The Other Film Festival

August 20, 2010

The question of ethics and the way in which we understand “the Other” through visual media, and more specifically through film, is something that is often touched upon (though not always in as much depth as I’d like) in the writing here at Liminal Vision. The idea that when we sit down to view a film we enter into an unspoken “contract” whereby we agree to substitute reality for spectacle for the duration of the film is a fundamental in spectatorship theory and a kind of “given” that possibly isn’t contested as often as it ought to be. There is one text I’d like to mention in which earlier models of spectatorship theory are brought into question through a theoretical discourse concerned with ethics, as expressed through both the content of any given film and also through the ethics that inform the act of viewing any given film: Michele Aaron’s Spectatorship: The Power of Looking On. The most significant phraseology, for me, to come from Aaron’s writing is “responsive responsibility”.

Although Aaron’s writing is applicable to and engages with all modes of visual media, it bears particular relevance to two films I wish to discuss here and that are featured in the upcoming program for The Other Film Festival; a festival of “New cinema by, with and about people with a disability.” What It’s Like To Be My Mother (2007) and Blind Loves (2008), both focus – though in remarkably different ways – on the question of assuming responsibility, in equal measure, for the content of that which we do and do not see.

What It’s Like To Be My Mother: More than just raising an awareness surrounding what it is like to live with disability, What It’s Like To Be My Mother actually asks the viewer to think about what it is like to live being seen by Others as disabled. Featuring a film within a film, What It’s Like is knowing in its express implication of the viewers’ role in constructing a notion of “otherness”.

When  Julia’s film about her disabled mother Monika qualifies for a Warsaw festival of “disability and art” she soon learns that the ownership of the film is not entirely her own; the subject, her mother, claiming equal if not primary concern for its exhibition, tells her daughter that exhibiting the film is not her decision to own “because you’re not disabled.” Being made to feel “naked” as viewers look on but importantly do not experience her disability it becomes clear that whilst Monika attributes the ownership of film as object to her daughter, “It’s her masterpiece, not mine”, she is painfully aware even before Julia verbalises the sentiment, that the film only exists in lieu of Monika’s indomitable spirit, “But you’re the masterpiece.”

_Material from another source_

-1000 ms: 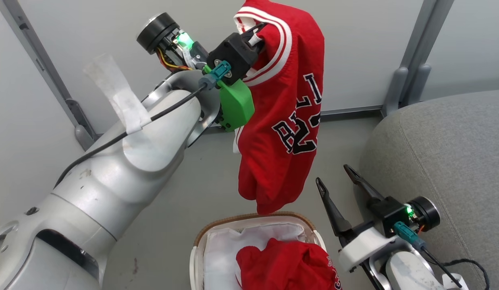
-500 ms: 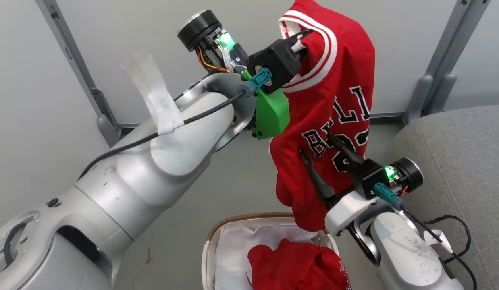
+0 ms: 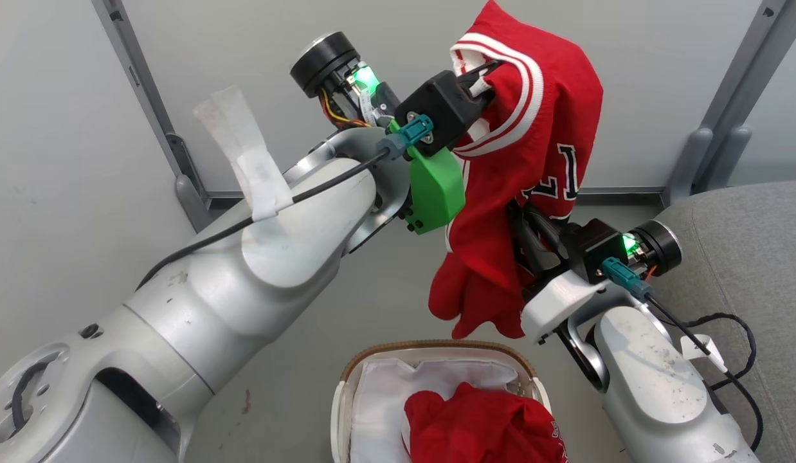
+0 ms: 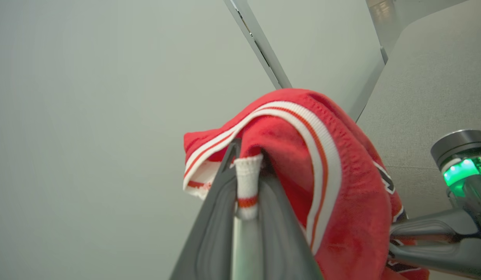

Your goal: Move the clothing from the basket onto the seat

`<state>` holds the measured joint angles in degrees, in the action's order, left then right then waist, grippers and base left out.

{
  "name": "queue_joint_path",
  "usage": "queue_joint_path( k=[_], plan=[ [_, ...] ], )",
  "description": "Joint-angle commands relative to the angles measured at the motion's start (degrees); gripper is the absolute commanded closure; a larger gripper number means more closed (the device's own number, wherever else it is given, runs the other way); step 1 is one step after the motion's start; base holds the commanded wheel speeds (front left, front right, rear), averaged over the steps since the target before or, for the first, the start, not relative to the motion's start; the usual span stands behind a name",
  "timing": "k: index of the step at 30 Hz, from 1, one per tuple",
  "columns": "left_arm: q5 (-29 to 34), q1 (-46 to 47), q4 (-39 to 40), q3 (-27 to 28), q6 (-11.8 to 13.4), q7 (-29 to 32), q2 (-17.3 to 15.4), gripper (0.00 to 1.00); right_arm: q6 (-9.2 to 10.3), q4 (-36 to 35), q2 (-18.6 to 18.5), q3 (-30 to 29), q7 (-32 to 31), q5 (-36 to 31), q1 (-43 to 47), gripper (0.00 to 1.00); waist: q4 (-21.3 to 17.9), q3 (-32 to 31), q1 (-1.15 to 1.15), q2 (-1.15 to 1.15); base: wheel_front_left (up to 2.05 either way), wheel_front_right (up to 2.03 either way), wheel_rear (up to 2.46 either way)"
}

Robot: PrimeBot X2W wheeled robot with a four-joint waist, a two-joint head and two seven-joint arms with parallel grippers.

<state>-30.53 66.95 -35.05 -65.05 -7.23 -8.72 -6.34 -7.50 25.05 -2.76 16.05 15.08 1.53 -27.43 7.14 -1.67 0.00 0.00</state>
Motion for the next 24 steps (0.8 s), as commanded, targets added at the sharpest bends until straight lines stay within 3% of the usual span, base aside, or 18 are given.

Often using humour to distract attention from herself as a “disabled woman” in the first instance, Monika opens up to her daughter and, vicariously to us. Through her honestly we might begin to understand the complexity and contradiction within the limitations of what we see, “I would be happier if people didn’t notice me…You see when you look, but you don’t look.” Through Monika filmmaker Norah McGettigan successfully conveys the complex ethical implications involved in seeing an Other, specifically as it pertains to the way in which they are conveyed or shown on film; Monika’s honest answer to the question, “Did losing your legs change your life?” being that it is “a feeling”, and moreover, “one you won’t capture on your camera.”

Blind Loves: Broken up into four vignettes each focussing on an interpretation of love and “blindness” (both as a physical and metaphorical affliction), Blind Loves interpolates the space between screen and viewer, providing an acute awareness of the act of watching individuals who themselves cannot see.

Peter is a music teacher who is blind to obstacle and whose love for music allows him to create his own liminal space between fantasy and reality. Miro is passionately in love with Monika but he is blind to her parents’ concerns for their interracial relationship in a small village where people talk. Elena is blind to the power of how much love she is capable of giving to the life she has created, questioning her own ability to mother and afraid her newborn will be taken away from her. Zuzana loves being a regular teenage girl but her kindness is a form of naiveté and she is blind to the prejudice of Others.

In simultaneously highlighting “sameness” and “otherness” as it exists in individuals with disability, these films ask something significant of their audience, something far more piercing than “acceptance” or “awareness”. What these films are asking is The Ethical Question. Not just our responsibility to the Other, but also in viewing, our responsive responsibility to the images we have just seen.

“An ethics of spectatorship requires us to think about how we are positioned, and interpellated, with regard to the morality, immorality and amorality of film. It does not just acknowledge how we consent to our submission to the spectacle, but asks us to consider how we are rendered accountable or not to what we have consented to, and part of the contract of spectatorship, of course, is that we do not renege on the deal.” – Michele Aaron, Spectatorship: The Power of Looking On (2007)

The Other Film Festival runs Wednesday August 25 to Sunday August 29 at the Melbourne Museum. The festival is in association with Arts Access Victoria and as such all films screened during the festival will be captioned or subtitled and audio described and all public areas are wheelchair accessible.